------ SOURCE MATERIAL

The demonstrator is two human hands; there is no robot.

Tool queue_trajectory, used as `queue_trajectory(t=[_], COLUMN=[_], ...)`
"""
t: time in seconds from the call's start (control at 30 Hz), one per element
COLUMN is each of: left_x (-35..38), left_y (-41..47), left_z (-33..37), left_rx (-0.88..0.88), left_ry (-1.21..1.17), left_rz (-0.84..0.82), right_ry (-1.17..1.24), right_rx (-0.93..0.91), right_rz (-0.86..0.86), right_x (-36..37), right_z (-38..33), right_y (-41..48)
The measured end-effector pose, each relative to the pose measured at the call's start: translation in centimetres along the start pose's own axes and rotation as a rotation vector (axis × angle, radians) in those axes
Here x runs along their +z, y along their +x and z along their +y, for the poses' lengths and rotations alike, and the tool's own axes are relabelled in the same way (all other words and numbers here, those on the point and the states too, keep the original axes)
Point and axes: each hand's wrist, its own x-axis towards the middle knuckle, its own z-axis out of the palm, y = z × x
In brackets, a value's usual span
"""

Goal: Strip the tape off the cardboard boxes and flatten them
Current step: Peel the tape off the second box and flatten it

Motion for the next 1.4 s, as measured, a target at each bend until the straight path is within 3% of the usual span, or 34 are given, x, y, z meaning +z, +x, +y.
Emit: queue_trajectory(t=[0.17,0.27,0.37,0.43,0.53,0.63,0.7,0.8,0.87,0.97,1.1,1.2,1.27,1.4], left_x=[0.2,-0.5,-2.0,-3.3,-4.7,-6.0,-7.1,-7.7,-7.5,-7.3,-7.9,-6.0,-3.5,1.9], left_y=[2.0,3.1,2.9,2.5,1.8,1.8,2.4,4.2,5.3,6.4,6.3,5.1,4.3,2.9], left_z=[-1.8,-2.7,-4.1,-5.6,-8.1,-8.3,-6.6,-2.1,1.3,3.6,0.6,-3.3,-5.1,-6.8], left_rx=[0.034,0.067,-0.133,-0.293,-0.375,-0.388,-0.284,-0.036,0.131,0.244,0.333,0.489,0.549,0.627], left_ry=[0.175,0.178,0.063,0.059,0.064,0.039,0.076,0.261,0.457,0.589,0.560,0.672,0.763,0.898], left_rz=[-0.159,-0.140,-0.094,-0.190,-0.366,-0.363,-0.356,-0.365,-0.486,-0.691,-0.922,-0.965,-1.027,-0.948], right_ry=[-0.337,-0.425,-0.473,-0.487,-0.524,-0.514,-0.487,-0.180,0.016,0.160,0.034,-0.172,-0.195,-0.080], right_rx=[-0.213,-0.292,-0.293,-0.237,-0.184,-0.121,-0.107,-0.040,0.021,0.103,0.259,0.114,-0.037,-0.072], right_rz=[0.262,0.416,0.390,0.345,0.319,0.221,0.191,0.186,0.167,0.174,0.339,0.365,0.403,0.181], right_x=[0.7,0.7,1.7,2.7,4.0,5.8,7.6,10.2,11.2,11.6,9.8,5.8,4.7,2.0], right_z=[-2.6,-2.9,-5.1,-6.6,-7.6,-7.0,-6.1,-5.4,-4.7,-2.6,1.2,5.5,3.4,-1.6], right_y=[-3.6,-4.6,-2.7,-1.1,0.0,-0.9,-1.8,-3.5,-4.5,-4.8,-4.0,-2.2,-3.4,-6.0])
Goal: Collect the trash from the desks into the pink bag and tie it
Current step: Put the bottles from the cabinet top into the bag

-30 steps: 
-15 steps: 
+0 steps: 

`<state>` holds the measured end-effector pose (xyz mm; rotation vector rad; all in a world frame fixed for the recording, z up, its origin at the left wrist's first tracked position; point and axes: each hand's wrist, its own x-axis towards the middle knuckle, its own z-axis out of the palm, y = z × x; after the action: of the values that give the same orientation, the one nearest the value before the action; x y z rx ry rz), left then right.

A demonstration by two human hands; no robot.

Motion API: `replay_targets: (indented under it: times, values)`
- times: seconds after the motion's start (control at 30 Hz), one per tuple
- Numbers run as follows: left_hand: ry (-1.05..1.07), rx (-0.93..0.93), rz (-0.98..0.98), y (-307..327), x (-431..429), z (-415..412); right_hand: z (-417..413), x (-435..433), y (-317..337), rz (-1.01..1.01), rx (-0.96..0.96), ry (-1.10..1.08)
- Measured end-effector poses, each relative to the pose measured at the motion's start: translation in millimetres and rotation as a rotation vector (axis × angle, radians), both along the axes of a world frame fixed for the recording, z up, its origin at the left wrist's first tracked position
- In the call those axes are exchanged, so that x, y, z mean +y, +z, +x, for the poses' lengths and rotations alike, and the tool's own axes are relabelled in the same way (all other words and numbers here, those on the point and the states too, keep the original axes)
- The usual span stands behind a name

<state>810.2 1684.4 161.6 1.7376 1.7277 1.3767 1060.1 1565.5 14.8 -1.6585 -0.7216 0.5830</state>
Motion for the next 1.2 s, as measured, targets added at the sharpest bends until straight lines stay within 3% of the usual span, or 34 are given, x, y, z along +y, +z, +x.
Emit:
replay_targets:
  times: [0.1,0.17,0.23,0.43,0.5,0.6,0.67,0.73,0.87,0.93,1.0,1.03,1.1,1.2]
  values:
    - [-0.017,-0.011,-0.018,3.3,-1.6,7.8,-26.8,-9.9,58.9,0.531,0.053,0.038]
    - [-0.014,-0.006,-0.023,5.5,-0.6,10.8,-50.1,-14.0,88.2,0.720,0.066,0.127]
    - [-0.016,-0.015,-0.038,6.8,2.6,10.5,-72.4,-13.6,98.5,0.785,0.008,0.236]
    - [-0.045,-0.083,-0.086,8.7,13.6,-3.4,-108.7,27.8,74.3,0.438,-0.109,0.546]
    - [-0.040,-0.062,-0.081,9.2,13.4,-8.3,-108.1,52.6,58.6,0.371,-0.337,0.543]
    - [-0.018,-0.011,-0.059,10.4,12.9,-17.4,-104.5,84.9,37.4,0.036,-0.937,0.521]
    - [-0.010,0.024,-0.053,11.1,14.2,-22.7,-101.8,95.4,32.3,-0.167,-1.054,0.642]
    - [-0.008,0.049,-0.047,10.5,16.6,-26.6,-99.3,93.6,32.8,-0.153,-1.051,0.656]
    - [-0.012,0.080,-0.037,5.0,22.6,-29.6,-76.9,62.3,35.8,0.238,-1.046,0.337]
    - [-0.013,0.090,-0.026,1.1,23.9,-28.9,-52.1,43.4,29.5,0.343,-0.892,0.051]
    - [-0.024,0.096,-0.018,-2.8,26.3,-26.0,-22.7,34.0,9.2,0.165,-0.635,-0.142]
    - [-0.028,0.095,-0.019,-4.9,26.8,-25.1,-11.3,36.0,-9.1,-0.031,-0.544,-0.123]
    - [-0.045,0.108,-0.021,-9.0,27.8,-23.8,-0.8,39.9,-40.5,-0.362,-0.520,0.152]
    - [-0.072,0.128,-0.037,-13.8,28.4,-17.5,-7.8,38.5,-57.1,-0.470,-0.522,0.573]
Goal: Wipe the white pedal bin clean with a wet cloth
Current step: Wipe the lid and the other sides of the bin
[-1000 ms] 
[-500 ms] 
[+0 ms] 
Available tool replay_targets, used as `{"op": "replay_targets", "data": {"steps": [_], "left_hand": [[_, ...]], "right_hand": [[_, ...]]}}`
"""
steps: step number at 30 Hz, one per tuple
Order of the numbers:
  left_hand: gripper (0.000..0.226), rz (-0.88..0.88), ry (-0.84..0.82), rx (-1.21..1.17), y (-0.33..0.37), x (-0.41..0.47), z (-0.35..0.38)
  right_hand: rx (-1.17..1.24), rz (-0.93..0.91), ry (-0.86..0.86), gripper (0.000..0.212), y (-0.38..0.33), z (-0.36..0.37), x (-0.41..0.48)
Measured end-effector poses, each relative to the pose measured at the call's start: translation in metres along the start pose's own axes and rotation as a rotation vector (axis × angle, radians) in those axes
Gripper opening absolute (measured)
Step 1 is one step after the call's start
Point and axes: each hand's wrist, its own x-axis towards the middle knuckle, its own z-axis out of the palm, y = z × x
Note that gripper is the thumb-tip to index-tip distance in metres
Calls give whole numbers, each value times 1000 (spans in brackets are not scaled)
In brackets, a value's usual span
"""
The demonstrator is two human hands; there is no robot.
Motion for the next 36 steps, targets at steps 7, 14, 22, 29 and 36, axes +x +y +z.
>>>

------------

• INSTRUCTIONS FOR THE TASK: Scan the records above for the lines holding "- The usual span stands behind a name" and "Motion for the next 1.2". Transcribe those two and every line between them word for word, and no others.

• ANSWER SECTION:
- The usual span stands behind a name

<state>810.2 1684.4 161.6 1.7376 1.7277 1.3767 1060.1 1565.5 14.8 -1.6585 -0.7216 0.5830</state>
Motion for the next 1.2 s, as measured, targets added at the sharpest bends until straight lines stay within 3% of the usual span, or 34 are given, x, y, z along +y, +z, +x.

No more output is expected for this exercise.